In addition to the incentive of the above-mentioned 10-year market exclusivity intended by the European orphan regulation [10], there maybe a probably unintended additional incentive. Special circumstances are conceivable under which the market exclusivity granted for orphan products may exclude marketing authorization of a generic product. These special circumstances first occurred when the orphan drug Tasigna (Nilotinib) was assessed as ‘similar’ to Glivec (Imatinib). Glivec was first authorized in the EU in 2003. The Committee for Medicinal Products for Human Use (CHMP) gave a positive opinion on its benefit-risk balance, the Committee for Orphan Medicinal Products (COMP) confirmed the significant benefit and so Glivec got the most important incentive for the development of medicines for orphan diseases – the market exclusivity. Under the condition of the European orphan drug regulation no medicinal product ‘similar’ to Glivec would get marketing authorization for ten years – unless the similar product had superior efficacy or safety or the market authorization holder (MAH) of the protected product gives consent to the marketing of the similar product.
Several years after marketing authorization of Glivec was granted, similarity assessment of Tasigna concluded that Tasigna was a similar product to Glivec and the market exclusivity of Glivec would therefore be prohibitive for the authorization of Tasigna. In the context of a similarity assessment, three characteristics of a given drug are decisive:
In the first step of Tasigna marketing authorization, this was not problematic, because Tasigna was first authorized in second line after first-line therapy with Glivec. However, with the extension of indications to first-line treatment of CML, Tasigna was authorized only with the consent of the MAH of Glivec (not surprisingly, as both medicines are products of Novartis). The COMP confirmed a significant benefit and thus Tasigna received its ten own year market exclusivity beginning with the commission decision in 2007.
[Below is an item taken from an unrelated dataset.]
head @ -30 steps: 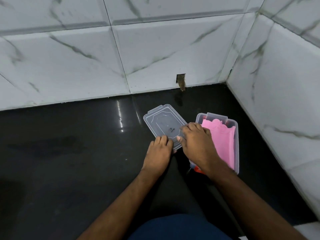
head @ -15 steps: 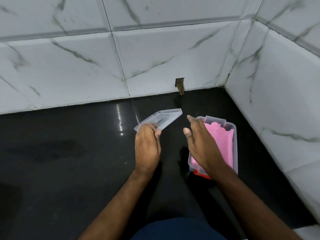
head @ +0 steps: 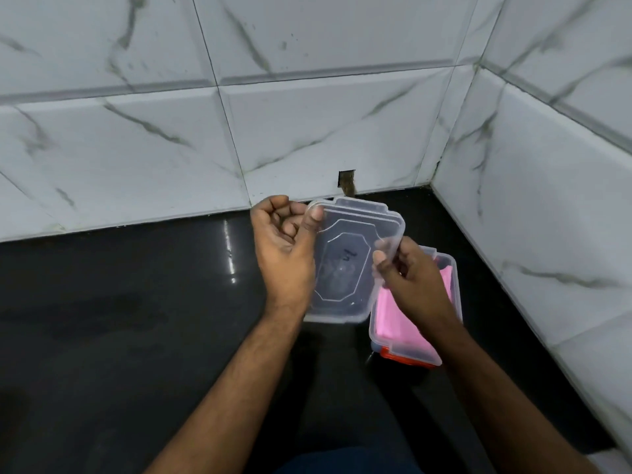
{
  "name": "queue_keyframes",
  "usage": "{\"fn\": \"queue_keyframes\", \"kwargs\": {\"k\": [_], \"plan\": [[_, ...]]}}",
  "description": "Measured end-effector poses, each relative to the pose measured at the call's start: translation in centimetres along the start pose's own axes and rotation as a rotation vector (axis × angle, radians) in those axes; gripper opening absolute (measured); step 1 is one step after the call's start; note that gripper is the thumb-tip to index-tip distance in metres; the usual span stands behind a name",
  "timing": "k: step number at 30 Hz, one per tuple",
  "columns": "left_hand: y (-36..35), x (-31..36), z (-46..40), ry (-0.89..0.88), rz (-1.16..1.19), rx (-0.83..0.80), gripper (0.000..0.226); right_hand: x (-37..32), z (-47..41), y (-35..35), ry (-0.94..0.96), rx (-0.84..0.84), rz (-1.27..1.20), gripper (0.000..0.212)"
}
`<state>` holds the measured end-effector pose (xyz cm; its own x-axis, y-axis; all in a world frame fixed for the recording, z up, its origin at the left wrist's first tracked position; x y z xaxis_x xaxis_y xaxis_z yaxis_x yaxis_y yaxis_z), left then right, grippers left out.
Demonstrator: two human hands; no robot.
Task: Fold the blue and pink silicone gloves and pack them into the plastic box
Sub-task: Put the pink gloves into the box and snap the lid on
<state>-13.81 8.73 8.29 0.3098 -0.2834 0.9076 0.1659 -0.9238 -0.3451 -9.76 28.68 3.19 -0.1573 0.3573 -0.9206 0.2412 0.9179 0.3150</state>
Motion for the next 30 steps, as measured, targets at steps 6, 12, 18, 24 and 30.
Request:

When data protection and orphan market exclusivity expired for Glivec generic Imatinib products to the reference product Glivec were submitted. There was, however, the previous regulatory decision that Glivec and Tasigna are similar products – including the assessment of Imatinib and Nilotinib as similar active substances based on their chemical structure and pharmacological mechanism. An authorization of a generic Imatinib product to the reference product Glivec would therefore not be granted if it violated the 10-year market exclusivity of Tasigna, which began in 2007.
It is safe to assume that the European orphan legislation was never meant to preclude the authorization of generics after the data protection and the ten years orphan protection of the reference product had expired. And it also seems that this was not a deliberate abuse of a complicated legal and regulatory situation by Novartis but rather unintended. If that had been a wicked, albeit brilliant, marketing-driven strategy, the exact alignment of the indications of Glivec and Tasigna would have effectively prevented any Imatinib generics for many years. As the indications of Tasigna and Glivec overlap for the majority of patients but are not identical, a marketing authorization for Imatinib generics restricted to the indications not granted for Tasigna became possible. This is why the indications of generic Imatinib products are different from the indications of the reference product Glivec.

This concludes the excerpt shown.